◆ Work to complete
Could you copy out all the lines in the material below where the word "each" occurs?

▼

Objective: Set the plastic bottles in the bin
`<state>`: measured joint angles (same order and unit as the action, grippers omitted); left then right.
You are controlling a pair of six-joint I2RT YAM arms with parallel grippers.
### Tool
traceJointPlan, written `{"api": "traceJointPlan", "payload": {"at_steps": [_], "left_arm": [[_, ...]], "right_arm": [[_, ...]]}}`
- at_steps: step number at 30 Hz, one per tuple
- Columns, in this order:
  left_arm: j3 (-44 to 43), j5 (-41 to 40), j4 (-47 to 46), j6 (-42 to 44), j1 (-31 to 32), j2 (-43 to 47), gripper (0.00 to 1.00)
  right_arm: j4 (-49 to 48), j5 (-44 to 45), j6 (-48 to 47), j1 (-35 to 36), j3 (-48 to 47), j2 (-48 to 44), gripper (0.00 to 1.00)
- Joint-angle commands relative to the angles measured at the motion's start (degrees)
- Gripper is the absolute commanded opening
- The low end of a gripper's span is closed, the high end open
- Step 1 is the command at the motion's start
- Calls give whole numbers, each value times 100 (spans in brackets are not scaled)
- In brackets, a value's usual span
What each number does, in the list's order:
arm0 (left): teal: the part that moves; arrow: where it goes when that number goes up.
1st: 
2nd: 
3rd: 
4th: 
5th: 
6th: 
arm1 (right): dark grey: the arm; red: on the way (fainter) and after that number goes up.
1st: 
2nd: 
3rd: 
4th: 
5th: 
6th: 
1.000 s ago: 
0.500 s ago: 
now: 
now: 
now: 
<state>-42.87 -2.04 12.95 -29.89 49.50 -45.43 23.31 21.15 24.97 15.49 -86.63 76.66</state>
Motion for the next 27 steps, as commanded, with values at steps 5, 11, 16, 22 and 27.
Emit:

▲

◆ Written solution
- Calls give whole numbers, each value times 100 (spans in brackets are not scaled)
What each number does, in the list's order:

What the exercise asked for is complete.